Pranksters Curse Their Chickless Plights

Another recurring dream I have: I’m still in high school and for whatever reason, I keep forgetting my class schedule. I never know when I’m supposed to be in which class and I never can figure out where in the building I should. It’s a never-ending stream of running around trying to find my schedule and trying to figure out where I should be. Weird.

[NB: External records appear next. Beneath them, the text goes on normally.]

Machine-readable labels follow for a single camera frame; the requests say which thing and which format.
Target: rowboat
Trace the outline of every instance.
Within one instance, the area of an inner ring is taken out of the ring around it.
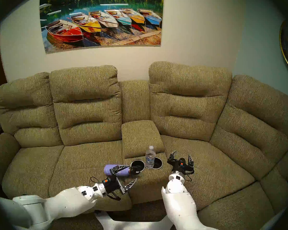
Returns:
[[[120,10],[128,15],[134,22],[144,24],[145,18],[139,12],[133,10],[132,8],[120,8]]]
[[[160,25],[162,18],[150,9],[138,9],[138,12],[145,17],[152,25]]]
[[[77,42],[83,39],[81,29],[68,21],[57,20],[46,25],[48,34],[62,42]]]
[[[131,25],[131,19],[121,10],[105,10],[106,13],[112,15],[122,25]]]
[[[69,15],[70,15],[71,21],[75,23],[76,25],[78,25],[81,29],[90,33],[101,31],[101,26],[96,19],[90,18],[88,15],[82,12],[73,13]]]
[[[98,22],[107,28],[117,28],[119,26],[116,19],[109,13],[102,12],[101,10],[94,10],[88,12],[89,17],[98,20]]]

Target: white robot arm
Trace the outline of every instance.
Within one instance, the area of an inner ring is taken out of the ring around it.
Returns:
[[[122,186],[116,177],[116,173],[121,170],[115,166],[111,169],[112,175],[93,187],[69,188],[52,198],[42,199],[37,195],[23,195],[13,200],[0,198],[0,207],[17,229],[48,229],[55,219],[74,217],[94,207],[98,198],[108,196],[119,201],[121,198],[113,191],[120,190],[125,194],[137,181],[136,178]]]
[[[175,159],[173,152],[168,163],[173,166],[166,188],[162,187],[161,194],[167,216],[177,230],[216,230],[206,227],[197,217],[196,204],[184,187],[185,176],[194,173],[193,160],[189,156],[188,165],[184,158]]]

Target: white wall
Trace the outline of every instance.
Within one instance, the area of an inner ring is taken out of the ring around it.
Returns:
[[[119,80],[148,79],[148,67],[166,60],[233,69],[243,29],[245,0],[164,0],[160,47],[82,48],[46,54],[39,0],[30,0],[0,27],[8,81],[67,67],[114,65]]]
[[[279,47],[283,15],[269,0],[246,0],[242,40],[233,75],[245,74],[288,95],[288,65]]]

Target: water bottle
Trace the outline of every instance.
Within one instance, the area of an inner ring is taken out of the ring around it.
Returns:
[[[156,157],[156,153],[153,150],[153,146],[149,146],[149,148],[146,150],[145,167],[147,169],[153,168],[153,165],[155,164],[155,157]]]

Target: red boat
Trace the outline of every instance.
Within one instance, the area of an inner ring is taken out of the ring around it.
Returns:
[[[48,34],[62,42],[77,42],[83,39],[81,29],[65,20],[57,20],[46,25]]]

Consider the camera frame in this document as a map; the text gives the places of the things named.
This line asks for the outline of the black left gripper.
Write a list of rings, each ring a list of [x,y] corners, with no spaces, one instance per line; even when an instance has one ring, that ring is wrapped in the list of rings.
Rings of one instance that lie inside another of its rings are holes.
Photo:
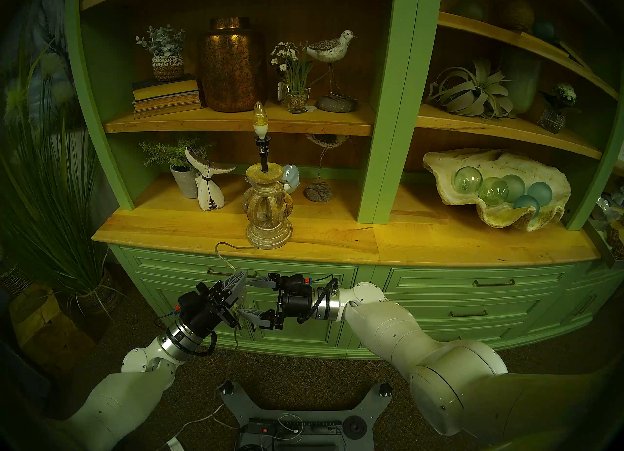
[[[181,322],[195,335],[207,338],[221,323],[235,329],[236,318],[231,308],[246,288],[248,273],[231,274],[223,283],[208,287],[198,283],[196,291],[181,295],[178,299]]]

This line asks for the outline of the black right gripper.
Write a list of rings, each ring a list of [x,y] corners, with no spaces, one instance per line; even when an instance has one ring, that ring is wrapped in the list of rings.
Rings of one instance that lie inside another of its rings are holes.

I found this story in the “Odds & Ends” section of the Boston Globe this morning. I only point it out because it sounds very much like the stuff we used to do in high school. During my senior year, we pretty much cleaned out the local supermarket with plastic forks at least once a month. They’re super cheap and I tell you what, no matter how many times you “fork” someone’s lawn, it is always, always funny. Very funny, in fact.

Other pranks we pulled:

  • taking “for sale” signs from houses and putting them on the front lawn of our friends houses. You could also make this more complicated. For example, we once grabbed a bunch of “open house” signs and made it look like one of our friends was having an open house. We even put an open house at the end of his road with the arrow pointing.
  • many people put their garbage out the night before, so we would go and collect as much as we could from around town and pile it ALL on a friends driveway. We made some pretty incredible piles of garbage. I can only imagine what the trash men thought.
  • One of my favorites: the remote controls for cable TV back then were all pretty much identical. We’d go out around the neighborhood and switch people’s channels on occasion.
  • An odd one: we’d go and buy about two pounds of sliced bologne from the supermarket and go out and fling it on whatever we could – cars, street signs, whatever. We’d do this for a couple of reasons: a) it was totally ridiculous, b) it stuck to ANYTHING and c) watching it fly like a frisbee, THEN stick to something was terrific entertainment!
  • What were your favorite pranks?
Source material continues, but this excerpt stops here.